***** INPUT DATA *****

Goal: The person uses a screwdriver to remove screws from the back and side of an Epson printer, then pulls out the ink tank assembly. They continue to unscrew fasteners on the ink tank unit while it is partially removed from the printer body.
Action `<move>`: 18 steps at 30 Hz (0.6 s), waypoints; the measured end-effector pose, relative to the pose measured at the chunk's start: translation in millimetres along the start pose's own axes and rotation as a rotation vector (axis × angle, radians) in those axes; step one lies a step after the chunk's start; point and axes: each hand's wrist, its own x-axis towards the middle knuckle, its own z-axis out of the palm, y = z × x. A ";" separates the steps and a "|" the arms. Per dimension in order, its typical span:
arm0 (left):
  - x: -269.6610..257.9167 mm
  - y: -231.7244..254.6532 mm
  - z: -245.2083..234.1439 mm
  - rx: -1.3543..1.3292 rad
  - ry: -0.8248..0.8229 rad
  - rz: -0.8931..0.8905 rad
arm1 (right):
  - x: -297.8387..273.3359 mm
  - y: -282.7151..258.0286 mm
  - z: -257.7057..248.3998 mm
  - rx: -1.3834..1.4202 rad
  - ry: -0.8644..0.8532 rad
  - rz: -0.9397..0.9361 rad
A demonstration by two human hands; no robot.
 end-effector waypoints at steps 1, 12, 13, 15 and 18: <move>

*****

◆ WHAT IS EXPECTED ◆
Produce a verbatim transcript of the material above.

◆ THE ANSWER ◆
Goal: The person uses a screwdriver to remove screws from the back and side of an Epson printer, then pulls out the ink tank assembly. They continue to unscrew fasteners on the ink tank unit while it is partially removed from the printer body.
Action `<move>`: 18 steps at 30 Hz (0.6 s), waypoints; the measured end-effector pose, relative to the pose measured at the chunk's start: translation in millimetres along the start pose's own axes and rotation as a rotation vector (axis × angle, radians) in those axes; step one lies a step after the chunk's start; point and axes: each hand's wrist, its own x-axis towards the middle knuckle, its own z-axis out of the palm, y = z × x. A ";" separates the steps and a "|" the arms. Per dimension in order, its typical span:
arm0 (left):
  - x: -269.6610..257.9167 mm
  - y: -231.7244..254.6532 mm
  - z: -245.2083..234.1439 mm
  - rx: -1.3543..1.3292 rad
  - ry: -0.8248..0.8229 rad
  - rz: -0.8931..0.8905 rad
arm1 (right):
  - x: -297.8387..273.3359 mm
  - y: -282.7151..258.0286 mm
  - z: -257.7057..248.3998 mm
  - rx: -1.3834..1.4202 rad
  - ry: -0.8644..0.8532 rad
  - rz: -0.9397..0.9361 rad
A demonstration by two human hands; no robot.
 end-effector waypoints at steps 1, 12, 13, 15 and 18: <move>

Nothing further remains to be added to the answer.